Appellants argue that the use of the terms, "vendetta," "conspiracy," "no accident" and "ambush," give the reader the impression that appellants intentionally conspired to kill Stephen Quirk because of a feud between appellant Brophy and the deceased boy's father. Read together, these remarks reasonably could be interpreted as an accusation against appellants of intentionally harming the Quirk boy because of his father's animosity toward appellant Brophy.

The headline, "A Killing in Pottsville: Reform or Vendetta," could reasonably lead a reader to believe that a feud may have been the cause of the killing. The article begins with a description of the fatal shooting and then

[ 281 Pa. Super. Page 595]

    states that some residents of Pottsville thought that the shooting was "no accident" which indicates that the shooting was done intentionally. The next sentence links the shooting to a dispute in the police department. Attorney George Lindsay's quote, "It was an ambush," further strengthens the image of an intentional killing. Several paragraphs later, the article discloses that the citizens discussed whether the police used good judgment in their attempt to apprehend the youths. The author then wrote about the "other talk-the talk of a conspiracy" and quotes a resident as saying that Brophy went out with "three of his hand-picked men" and that "there has to be more to this." From these statements, a person could deduce that the intentional shooting mentioned earlier in the article was the end product of a conspiracy among appellants motivated by a dispute between Brophy and some members of the police force. We recognize that this article could be given a different, less offensive interpretation. Indeed, the author testified that it was not his intention to imply that some residents considered appellants guilty of criminal acts. Nevertheless, neither the mere susceptibility of an article to an interpretation which would render it innocuous nor the intention of the author conclusively defeats a right of action for libel. Corabi v. Curtis Publishing Company, supra, 441 Pa. at 447, 273 A.2d at 906-907.
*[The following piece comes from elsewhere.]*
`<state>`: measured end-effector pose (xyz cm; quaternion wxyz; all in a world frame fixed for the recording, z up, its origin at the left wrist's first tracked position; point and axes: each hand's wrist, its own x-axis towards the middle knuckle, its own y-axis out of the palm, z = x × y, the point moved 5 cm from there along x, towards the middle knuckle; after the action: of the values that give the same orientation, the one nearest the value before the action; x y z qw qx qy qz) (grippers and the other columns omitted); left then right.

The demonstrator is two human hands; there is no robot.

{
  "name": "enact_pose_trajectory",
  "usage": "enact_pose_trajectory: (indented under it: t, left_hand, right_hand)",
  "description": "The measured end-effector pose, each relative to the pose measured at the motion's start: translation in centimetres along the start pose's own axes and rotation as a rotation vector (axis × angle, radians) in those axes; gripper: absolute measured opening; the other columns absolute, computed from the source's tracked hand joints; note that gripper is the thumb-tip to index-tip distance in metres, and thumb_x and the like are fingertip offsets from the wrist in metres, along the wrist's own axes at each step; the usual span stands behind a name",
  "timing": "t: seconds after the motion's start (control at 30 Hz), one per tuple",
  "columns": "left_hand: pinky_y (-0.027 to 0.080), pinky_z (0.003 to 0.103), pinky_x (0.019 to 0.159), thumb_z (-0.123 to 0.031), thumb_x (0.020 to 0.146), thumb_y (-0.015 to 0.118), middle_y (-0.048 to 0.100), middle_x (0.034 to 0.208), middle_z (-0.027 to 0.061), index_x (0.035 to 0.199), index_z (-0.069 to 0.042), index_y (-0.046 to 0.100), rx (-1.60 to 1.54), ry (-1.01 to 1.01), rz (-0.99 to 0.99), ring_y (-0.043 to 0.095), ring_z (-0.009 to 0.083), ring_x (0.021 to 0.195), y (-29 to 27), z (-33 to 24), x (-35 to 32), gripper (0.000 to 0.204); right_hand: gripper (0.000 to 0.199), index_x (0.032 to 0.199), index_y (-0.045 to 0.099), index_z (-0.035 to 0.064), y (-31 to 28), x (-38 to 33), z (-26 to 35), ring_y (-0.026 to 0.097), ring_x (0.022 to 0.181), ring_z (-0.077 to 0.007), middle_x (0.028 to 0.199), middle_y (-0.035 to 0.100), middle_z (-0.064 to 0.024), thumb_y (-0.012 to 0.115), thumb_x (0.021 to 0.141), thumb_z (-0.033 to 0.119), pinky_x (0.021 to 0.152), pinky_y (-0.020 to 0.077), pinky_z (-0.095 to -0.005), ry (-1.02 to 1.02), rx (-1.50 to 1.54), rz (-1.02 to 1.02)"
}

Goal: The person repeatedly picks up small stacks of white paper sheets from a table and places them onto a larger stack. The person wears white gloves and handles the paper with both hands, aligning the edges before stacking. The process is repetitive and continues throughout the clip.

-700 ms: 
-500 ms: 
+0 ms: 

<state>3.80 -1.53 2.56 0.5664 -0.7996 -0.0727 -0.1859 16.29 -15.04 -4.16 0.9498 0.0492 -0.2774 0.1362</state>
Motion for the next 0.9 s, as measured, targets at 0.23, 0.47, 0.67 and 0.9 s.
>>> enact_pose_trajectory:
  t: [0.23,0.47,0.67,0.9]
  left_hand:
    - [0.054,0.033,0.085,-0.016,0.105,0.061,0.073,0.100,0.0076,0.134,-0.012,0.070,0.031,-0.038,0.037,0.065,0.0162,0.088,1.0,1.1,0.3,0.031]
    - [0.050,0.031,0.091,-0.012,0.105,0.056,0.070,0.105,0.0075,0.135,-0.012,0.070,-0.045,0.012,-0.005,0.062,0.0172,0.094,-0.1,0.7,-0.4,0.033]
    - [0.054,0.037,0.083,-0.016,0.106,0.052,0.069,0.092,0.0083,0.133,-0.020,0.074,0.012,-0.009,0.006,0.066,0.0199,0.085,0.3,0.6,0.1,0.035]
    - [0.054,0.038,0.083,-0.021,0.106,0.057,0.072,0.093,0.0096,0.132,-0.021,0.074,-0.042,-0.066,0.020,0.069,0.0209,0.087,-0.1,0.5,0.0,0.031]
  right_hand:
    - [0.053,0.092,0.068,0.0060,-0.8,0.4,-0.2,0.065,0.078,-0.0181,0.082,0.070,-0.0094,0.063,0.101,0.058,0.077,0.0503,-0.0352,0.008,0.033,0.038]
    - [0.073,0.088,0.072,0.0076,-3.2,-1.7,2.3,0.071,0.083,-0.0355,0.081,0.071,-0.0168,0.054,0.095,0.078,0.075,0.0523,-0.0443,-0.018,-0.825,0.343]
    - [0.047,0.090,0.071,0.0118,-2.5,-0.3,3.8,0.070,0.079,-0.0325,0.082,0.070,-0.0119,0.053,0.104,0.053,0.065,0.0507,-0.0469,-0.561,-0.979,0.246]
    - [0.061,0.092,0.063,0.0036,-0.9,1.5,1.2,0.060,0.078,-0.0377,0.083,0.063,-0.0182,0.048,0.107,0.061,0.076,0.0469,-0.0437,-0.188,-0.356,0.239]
Therefore, because we cannot conclude that this publication is incapable of defamatory meaning, the granting of summary judgment on this ground would be inappropriate.

II.

[ 281 Pa. Super. Page 596]

Since appellants are public officials, however, there can be no recovery unless and until they prove, with "convincing clarity," that the defamatory statements relating to their official conduct were made with actual malice, that is, with knowledge that it was false or with reckless disregard of whether it was false or not. New York Times Co. v. Sullivan, 376 U.S. 254, 84 S.Ct. 710, 11 L.Ed.2d 686 (1964). See also Corabi v. Curtis Publishing Company, supra; Fox v. Page 596} Kahn, supra; Clark v. Allen, 415 Pa. 484, 204 A.2d 42 (1964). Malice has been interpreted as "an extreme departure from the standards of investigation and reporting ordinarily adhered to by responsible publishers." Curtis Publishing Company v. Butts, 388 U.S. 130, 155, 87 S.Ct. 1975, 1991, 18 L.Ed.2d 1094, 1111 (1967). What constitutes a reckless disregard of the falsity of a statement was clarified in St. Amant v. Thompson, 390 U.S. 727, 88 S.Ct. 1323, 20 L.Ed.2d 262 (1968):

[C]ases are clear that reckless conduct is not measured by whether a reasonably prudent man would have published, or would have investigated before publishing. There must be sufficient evidence to permit the conclusion that the defendant, in fact, entertained serious doubt as to the truth of his publication. Publishing with such doubts shows reckless disregard to truth or falsity and demonstrates actual malice.

Id. at 731, 88 S.Ct. at 1325, 20 L.Ed.2d at 267.

In the instant case, the lower court granted appellee's motion for summary judgment because it concluded that the article was an accurate and neutral news account and was not published with malice. No written opinion was filed to explain its reasoning.

A.

[ 281 Pa. Super. Page 597]

We first must ascertain the standard for review of an appeal from the entry of summary judgment. Summary judgment will be granted only "if the pleadings, depositions, answers to interrogatories and admissions on file, together with the affidavits, if any, show that there is no genuine issue as to any material fact and that the moving party is entitled to a judgment as a matter of law." Pa.R.C.P. No. 1035. In reviewing the record, the court must accept as true all well-pleaded facts in the non-moving party's pleadings, giving the non-moving party the benefit of all reasonable inferences to be drawn therefrom. Judgment can only be granted in cases clear and free from doubt. Just v. Sons of Italy Hall, 240 Pa. Super. 416, 368 A.2d 308 (1976); Ritmanich Page 597} v. Jonnel Enterprises, Inc., 219 Pa. Super. 198, 280 A.2d 570 (1971).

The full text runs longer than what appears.